▸ **How to complete this task**
Write out the data again in full, exactly as it reads.

▸ **Data extracts**

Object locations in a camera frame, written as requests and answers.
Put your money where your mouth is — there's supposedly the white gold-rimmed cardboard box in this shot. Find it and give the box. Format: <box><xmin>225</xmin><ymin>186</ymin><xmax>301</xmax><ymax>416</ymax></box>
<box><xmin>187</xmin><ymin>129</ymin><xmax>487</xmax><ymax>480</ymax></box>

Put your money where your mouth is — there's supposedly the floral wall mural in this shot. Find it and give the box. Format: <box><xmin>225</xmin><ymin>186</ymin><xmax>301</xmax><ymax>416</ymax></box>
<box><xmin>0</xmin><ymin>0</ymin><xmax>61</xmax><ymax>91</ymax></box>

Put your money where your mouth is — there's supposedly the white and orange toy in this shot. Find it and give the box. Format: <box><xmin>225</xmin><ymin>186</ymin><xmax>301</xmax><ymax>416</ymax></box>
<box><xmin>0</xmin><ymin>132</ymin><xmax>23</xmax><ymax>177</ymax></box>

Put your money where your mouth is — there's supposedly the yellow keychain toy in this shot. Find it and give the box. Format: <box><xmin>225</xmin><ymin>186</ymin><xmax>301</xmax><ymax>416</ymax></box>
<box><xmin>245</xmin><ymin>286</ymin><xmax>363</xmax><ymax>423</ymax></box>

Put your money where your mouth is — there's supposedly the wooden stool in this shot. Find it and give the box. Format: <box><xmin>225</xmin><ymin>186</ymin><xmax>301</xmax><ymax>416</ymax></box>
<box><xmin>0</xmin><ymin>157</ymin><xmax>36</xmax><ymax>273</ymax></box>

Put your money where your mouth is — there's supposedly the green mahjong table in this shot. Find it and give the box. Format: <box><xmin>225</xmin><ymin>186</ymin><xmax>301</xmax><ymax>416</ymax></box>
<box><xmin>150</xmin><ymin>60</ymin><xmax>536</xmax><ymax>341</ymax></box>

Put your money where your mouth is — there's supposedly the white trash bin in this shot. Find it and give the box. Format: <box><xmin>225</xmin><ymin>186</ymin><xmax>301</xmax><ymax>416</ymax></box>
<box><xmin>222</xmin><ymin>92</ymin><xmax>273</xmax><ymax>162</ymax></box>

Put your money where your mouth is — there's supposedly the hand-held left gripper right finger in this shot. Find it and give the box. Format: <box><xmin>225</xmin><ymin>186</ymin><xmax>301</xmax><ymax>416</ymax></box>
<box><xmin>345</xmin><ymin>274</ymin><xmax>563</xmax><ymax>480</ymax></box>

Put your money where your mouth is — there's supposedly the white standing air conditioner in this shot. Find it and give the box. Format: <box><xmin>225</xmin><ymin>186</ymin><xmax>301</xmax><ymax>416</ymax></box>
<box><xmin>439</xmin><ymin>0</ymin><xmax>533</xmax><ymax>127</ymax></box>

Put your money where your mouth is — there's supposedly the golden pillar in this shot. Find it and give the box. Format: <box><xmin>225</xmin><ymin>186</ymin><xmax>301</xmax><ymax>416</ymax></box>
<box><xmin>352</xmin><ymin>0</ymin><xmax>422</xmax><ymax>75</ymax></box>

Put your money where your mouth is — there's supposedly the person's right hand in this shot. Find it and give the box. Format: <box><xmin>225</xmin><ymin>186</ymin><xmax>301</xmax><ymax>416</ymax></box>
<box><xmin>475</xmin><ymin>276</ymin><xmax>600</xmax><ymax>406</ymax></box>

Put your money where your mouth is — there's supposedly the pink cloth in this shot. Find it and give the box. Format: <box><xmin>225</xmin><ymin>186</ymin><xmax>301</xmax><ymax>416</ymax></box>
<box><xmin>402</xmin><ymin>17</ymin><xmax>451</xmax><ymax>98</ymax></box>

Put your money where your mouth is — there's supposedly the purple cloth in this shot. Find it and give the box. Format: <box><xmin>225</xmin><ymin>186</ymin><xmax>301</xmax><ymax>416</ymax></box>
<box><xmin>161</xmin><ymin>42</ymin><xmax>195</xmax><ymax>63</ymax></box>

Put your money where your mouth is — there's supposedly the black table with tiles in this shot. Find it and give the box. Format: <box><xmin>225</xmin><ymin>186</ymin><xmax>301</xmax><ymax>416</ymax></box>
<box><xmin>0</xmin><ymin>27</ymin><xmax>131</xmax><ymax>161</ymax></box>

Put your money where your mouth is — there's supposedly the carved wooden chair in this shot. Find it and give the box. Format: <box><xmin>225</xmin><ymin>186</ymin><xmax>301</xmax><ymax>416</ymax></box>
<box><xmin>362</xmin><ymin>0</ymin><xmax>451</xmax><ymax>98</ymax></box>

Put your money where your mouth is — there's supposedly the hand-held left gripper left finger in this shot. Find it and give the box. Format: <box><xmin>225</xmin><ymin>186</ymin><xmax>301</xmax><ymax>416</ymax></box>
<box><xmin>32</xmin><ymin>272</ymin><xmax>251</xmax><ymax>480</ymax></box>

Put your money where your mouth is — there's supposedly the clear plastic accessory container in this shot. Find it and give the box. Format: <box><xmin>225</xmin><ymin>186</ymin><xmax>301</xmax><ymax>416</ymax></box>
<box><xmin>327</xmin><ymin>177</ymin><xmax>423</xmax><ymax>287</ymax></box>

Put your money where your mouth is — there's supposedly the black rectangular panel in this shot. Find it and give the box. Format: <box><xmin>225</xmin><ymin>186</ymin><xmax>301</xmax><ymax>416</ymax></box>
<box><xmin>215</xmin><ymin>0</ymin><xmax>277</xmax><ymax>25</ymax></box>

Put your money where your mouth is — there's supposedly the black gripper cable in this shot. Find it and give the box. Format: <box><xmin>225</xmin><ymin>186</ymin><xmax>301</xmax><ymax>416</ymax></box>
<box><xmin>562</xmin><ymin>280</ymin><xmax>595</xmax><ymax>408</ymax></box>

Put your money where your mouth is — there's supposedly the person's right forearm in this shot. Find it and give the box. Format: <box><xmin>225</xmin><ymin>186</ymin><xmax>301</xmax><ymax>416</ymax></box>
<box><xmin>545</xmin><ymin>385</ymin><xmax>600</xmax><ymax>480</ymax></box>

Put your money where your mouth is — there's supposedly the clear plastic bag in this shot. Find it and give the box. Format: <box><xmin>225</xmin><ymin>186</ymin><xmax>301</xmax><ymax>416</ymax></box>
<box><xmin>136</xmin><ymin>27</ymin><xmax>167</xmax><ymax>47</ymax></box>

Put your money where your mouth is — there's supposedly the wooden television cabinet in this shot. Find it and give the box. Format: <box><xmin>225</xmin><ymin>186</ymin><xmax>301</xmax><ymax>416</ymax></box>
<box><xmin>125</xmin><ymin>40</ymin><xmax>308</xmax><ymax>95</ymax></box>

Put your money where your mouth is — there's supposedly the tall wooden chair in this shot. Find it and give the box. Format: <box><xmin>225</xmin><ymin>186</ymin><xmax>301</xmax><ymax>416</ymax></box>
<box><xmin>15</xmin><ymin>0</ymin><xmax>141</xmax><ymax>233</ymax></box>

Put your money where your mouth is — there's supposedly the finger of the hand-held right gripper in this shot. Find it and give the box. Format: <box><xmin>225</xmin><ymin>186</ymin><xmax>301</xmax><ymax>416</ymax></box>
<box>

▸ **Exercise output**
Object locations in a camera frame, written as requests and answers.
Put your money where your mouth is — there's supposedly the white gold-rimmed cardboard box in this shot. Find it and give the box. Format: <box><xmin>225</xmin><ymin>186</ymin><xmax>301</xmax><ymax>416</ymax></box>
<box><xmin>187</xmin><ymin>129</ymin><xmax>487</xmax><ymax>480</ymax></box>

Put your money where your mouth is — there's supposedly the floral wall mural in this shot. Find it and give the box. Format: <box><xmin>225</xmin><ymin>186</ymin><xmax>301</xmax><ymax>416</ymax></box>
<box><xmin>0</xmin><ymin>0</ymin><xmax>61</xmax><ymax>91</ymax></box>

Put your money where your mouth is — there's supposedly the white and orange toy in this shot. Find it and give the box. Format: <box><xmin>225</xmin><ymin>186</ymin><xmax>301</xmax><ymax>416</ymax></box>
<box><xmin>0</xmin><ymin>132</ymin><xmax>23</xmax><ymax>177</ymax></box>

Put your money where your mouth is — there's supposedly the yellow keychain toy in this shot. Find it and give the box. Format: <box><xmin>225</xmin><ymin>186</ymin><xmax>301</xmax><ymax>416</ymax></box>
<box><xmin>245</xmin><ymin>286</ymin><xmax>363</xmax><ymax>423</ymax></box>

Put your money where your mouth is — there's supposedly the wooden stool in this shot. Find it and give the box. Format: <box><xmin>225</xmin><ymin>186</ymin><xmax>301</xmax><ymax>416</ymax></box>
<box><xmin>0</xmin><ymin>157</ymin><xmax>36</xmax><ymax>273</ymax></box>

Put your money where your mouth is — there's supposedly the green mahjong table in this shot. Find it and give the box. Format: <box><xmin>225</xmin><ymin>186</ymin><xmax>301</xmax><ymax>416</ymax></box>
<box><xmin>150</xmin><ymin>60</ymin><xmax>536</xmax><ymax>341</ymax></box>

Put your money where your mouth is — there's supposedly the white trash bin in this shot. Find it and give the box. Format: <box><xmin>225</xmin><ymin>186</ymin><xmax>301</xmax><ymax>416</ymax></box>
<box><xmin>222</xmin><ymin>92</ymin><xmax>273</xmax><ymax>162</ymax></box>

Put your money where your mouth is — there's supposedly the hand-held left gripper right finger in this shot. Find it and give the box. Format: <box><xmin>225</xmin><ymin>186</ymin><xmax>301</xmax><ymax>416</ymax></box>
<box><xmin>345</xmin><ymin>274</ymin><xmax>563</xmax><ymax>480</ymax></box>

Put your money where your mouth is — there's supposedly the white standing air conditioner in this shot. Find it and give the box. Format: <box><xmin>225</xmin><ymin>186</ymin><xmax>301</xmax><ymax>416</ymax></box>
<box><xmin>439</xmin><ymin>0</ymin><xmax>533</xmax><ymax>127</ymax></box>

Put your money where your mouth is — there's supposedly the golden pillar in this shot. Find it and give the box. Format: <box><xmin>225</xmin><ymin>186</ymin><xmax>301</xmax><ymax>416</ymax></box>
<box><xmin>352</xmin><ymin>0</ymin><xmax>422</xmax><ymax>75</ymax></box>

Put your money where your mouth is — there's supposedly the person's right hand in this shot. Find it and give the box. Format: <box><xmin>225</xmin><ymin>186</ymin><xmax>301</xmax><ymax>416</ymax></box>
<box><xmin>475</xmin><ymin>276</ymin><xmax>600</xmax><ymax>406</ymax></box>

Put your money where your mouth is — there's supposedly the pink cloth in this shot. Find it and give the box. Format: <box><xmin>225</xmin><ymin>186</ymin><xmax>301</xmax><ymax>416</ymax></box>
<box><xmin>402</xmin><ymin>17</ymin><xmax>451</xmax><ymax>98</ymax></box>

Put your money where your mouth is — there's supposedly the purple cloth in this shot. Find it and give the box. Format: <box><xmin>225</xmin><ymin>186</ymin><xmax>301</xmax><ymax>416</ymax></box>
<box><xmin>161</xmin><ymin>42</ymin><xmax>195</xmax><ymax>63</ymax></box>

Put your money where your mouth is — there's supposedly the black table with tiles in this shot. Find it and give the box. Format: <box><xmin>225</xmin><ymin>186</ymin><xmax>301</xmax><ymax>416</ymax></box>
<box><xmin>0</xmin><ymin>27</ymin><xmax>131</xmax><ymax>161</ymax></box>

Put your money where your mouth is — there's supposedly the carved wooden chair in this shot. Find it and give the box. Format: <box><xmin>225</xmin><ymin>186</ymin><xmax>301</xmax><ymax>416</ymax></box>
<box><xmin>362</xmin><ymin>0</ymin><xmax>451</xmax><ymax>98</ymax></box>

Put your money where your mouth is — there's supposedly the hand-held left gripper left finger in this shot. Find it and give the box. Format: <box><xmin>225</xmin><ymin>186</ymin><xmax>301</xmax><ymax>416</ymax></box>
<box><xmin>32</xmin><ymin>272</ymin><xmax>251</xmax><ymax>480</ymax></box>

Put your money where your mouth is — there's supposedly the clear plastic accessory container in this shot. Find it and give the box. Format: <box><xmin>225</xmin><ymin>186</ymin><xmax>301</xmax><ymax>416</ymax></box>
<box><xmin>327</xmin><ymin>177</ymin><xmax>423</xmax><ymax>287</ymax></box>

Put your money where your mouth is — there's supposedly the black rectangular panel in this shot. Find it and give the box. Format: <box><xmin>225</xmin><ymin>186</ymin><xmax>301</xmax><ymax>416</ymax></box>
<box><xmin>215</xmin><ymin>0</ymin><xmax>277</xmax><ymax>25</ymax></box>

Put your money where your mouth is — there's supposedly the black gripper cable in this shot. Find it and give the box. Format: <box><xmin>225</xmin><ymin>186</ymin><xmax>301</xmax><ymax>416</ymax></box>
<box><xmin>562</xmin><ymin>280</ymin><xmax>595</xmax><ymax>408</ymax></box>

Put your money where your mouth is — there's supposedly the person's right forearm in this shot. Find it and give the box. Format: <box><xmin>225</xmin><ymin>186</ymin><xmax>301</xmax><ymax>416</ymax></box>
<box><xmin>545</xmin><ymin>385</ymin><xmax>600</xmax><ymax>480</ymax></box>

Put your money where your mouth is — there's supposedly the clear plastic bag in this shot. Find it and give the box. Format: <box><xmin>225</xmin><ymin>186</ymin><xmax>301</xmax><ymax>416</ymax></box>
<box><xmin>136</xmin><ymin>27</ymin><xmax>167</xmax><ymax>47</ymax></box>

Put your money where your mouth is — there's supposedly the wooden television cabinet in this shot. Find it and give the box. Format: <box><xmin>225</xmin><ymin>186</ymin><xmax>301</xmax><ymax>416</ymax></box>
<box><xmin>125</xmin><ymin>40</ymin><xmax>308</xmax><ymax>95</ymax></box>

Put your money where your mouth is — there's supposedly the tall wooden chair in this shot. Find it and give the box. Format: <box><xmin>225</xmin><ymin>186</ymin><xmax>301</xmax><ymax>416</ymax></box>
<box><xmin>15</xmin><ymin>0</ymin><xmax>141</xmax><ymax>233</ymax></box>

Put your money where your mouth is — there's supposedly the finger of the hand-held right gripper in this shot. Find it and give the box. Format: <box><xmin>225</xmin><ymin>186</ymin><xmax>301</xmax><ymax>416</ymax></box>
<box>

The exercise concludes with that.